The krokodil craze, my choice for the best drug scare of 2013, continues to sweep the country. Just to be clear: The craze is not, so far as anyone has been able to confirm, a pharmacological fashion among American drug users; rather, it is occurring inside the minds of yellow journalists and their enablers in the medical and law enforcement communities. Or is it the other way around? Sometimes it is hard to tell who is enabling whom as reckless claims by doctors and cops are picked up by the press, which encourages new reckless claims, which leads to more sensational coverage, and so on. The latest example (I think) is a report in The Prowers Journal, a Colorado newspaper, headlined "Local Law Officials Warn of Krokodil, Corrosive Drug Sold as Heroin." As usual, it features worried cops describing krokodil's horrifying side effects:

"It destroys tissue when it's injected into the body, and if you mainline it into a vein the long-term effects will see your body  eaten away from the inside out," explained Detective Dave Reid during a press conference for local media this past Tuesday, January 7. Some of the ingredients include gasoline, iodine, red phosphorous from match striker plates, codeine and several other corrosive products….

The corrosive compounds begin to break down body tissue to the point of open bleeding through needle penetration….Reid added that studies from Russia indicate the long-term user's body develops gangrene, phlebitis or blood-clotting and green scaly skin, hence it being called Krokodil. "Amputation for habitual users can become common, whether they inject the drug into a vein or tissue. Those who survive the drug develop speech problems, erratic body movement or just appear dazed."

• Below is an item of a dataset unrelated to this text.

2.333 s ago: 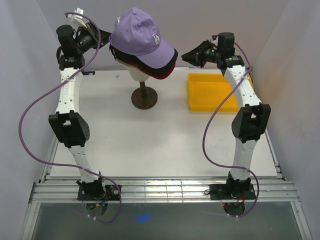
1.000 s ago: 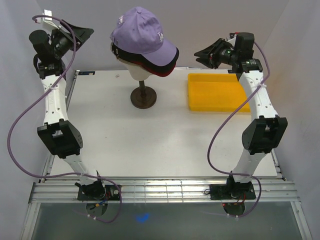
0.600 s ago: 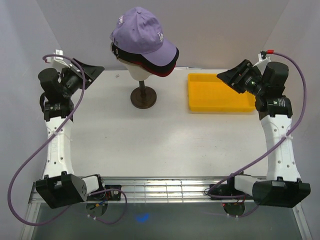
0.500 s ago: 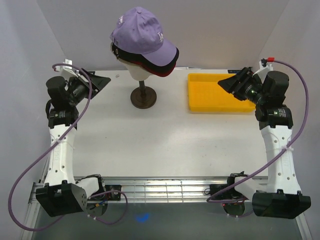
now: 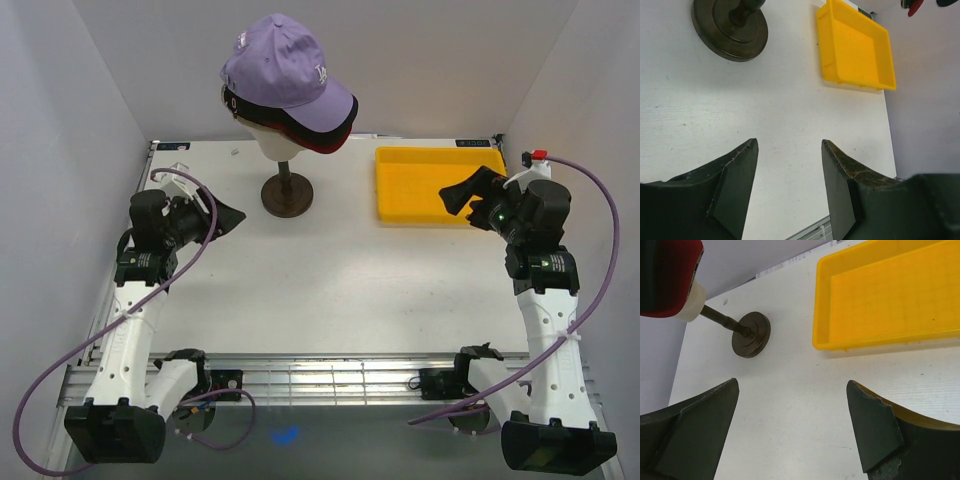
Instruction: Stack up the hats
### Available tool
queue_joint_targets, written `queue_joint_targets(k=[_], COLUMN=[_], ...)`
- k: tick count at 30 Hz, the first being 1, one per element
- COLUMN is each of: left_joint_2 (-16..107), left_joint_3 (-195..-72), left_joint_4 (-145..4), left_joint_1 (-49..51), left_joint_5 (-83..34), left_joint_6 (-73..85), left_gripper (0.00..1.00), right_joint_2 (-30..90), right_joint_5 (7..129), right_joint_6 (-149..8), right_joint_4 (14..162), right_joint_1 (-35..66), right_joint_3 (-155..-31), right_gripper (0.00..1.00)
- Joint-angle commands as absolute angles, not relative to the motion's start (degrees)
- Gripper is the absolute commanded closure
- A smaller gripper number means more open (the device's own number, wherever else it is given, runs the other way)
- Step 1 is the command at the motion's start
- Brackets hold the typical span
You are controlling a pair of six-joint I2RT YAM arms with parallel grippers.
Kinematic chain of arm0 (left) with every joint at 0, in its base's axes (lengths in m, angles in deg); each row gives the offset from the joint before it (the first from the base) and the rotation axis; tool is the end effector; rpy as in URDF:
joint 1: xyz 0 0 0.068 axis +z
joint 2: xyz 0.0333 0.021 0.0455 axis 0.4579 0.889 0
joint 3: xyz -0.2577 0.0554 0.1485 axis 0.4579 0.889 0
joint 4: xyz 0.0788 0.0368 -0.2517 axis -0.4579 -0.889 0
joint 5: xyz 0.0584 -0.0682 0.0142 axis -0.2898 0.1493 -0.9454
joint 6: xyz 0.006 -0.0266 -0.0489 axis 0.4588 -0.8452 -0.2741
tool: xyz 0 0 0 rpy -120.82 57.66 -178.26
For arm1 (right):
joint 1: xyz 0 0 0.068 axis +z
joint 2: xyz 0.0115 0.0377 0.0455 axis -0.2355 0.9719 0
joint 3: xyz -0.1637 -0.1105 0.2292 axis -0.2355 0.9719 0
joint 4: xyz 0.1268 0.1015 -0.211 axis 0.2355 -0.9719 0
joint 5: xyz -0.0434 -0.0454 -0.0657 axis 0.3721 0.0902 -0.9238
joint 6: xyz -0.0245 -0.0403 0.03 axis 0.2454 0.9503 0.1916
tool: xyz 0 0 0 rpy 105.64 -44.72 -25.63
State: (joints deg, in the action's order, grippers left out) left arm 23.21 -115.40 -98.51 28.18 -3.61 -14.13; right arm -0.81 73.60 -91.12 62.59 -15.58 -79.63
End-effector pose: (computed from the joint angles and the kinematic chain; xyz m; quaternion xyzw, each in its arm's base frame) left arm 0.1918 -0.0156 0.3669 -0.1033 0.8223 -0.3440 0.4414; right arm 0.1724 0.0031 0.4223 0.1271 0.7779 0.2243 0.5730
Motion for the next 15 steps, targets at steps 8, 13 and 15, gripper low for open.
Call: queue_joint_targets(k=[8,13,15], left_joint_2=[22.12,22.73,22.64], left_joint_3=[-116.4,-116.84,-116.75], left_joint_4=[-102.24,-102.24,-102.15], left_joint_1=[23.74,23.47,23.47], left_joint_5=[-7.73,-7.38,-7.29], left_joint_6=[-8.4,-8.58,-8.58], left_gripper=[0.36,0.36,0.36], right_joint_2=[-2.57,-2.22,-1.43], right_joint_5=[75.61,71.31,70.34], right_joint_6=[-88.81,-90.3,-90.66], right_joint_4=[69.74,67.02,65.09], right_joint_1=[-15.47,-15.47,-15.47], right_joint_3=[-76.48,-77.36,-78.14], right_gripper=[0.07,0.11,0.11])
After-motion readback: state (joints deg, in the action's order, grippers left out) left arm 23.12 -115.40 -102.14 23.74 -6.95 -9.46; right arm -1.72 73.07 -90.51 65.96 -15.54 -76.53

Sounds bad, but what makes Reid and Police Chief Gary McCrea (also quoted in the story) think krokodil, a homemade concoction that originated in Russia as a heroin substitute, has caught on in Lamar, a small town in southeastern Colorado? The Prowers Journal says "the Lamar Police Department has sources that indicate [krokodil] is now being introduced to the area." Not satisfied? There's more:

[McCrea] said the first report the department received was from a man in a local store who was bleeding profusely from a venous injection and the police were told he was using Krokodil, but there was no official confirmation. The Chief did say there have been more recent reports of its use, but still, nothing on an official level. 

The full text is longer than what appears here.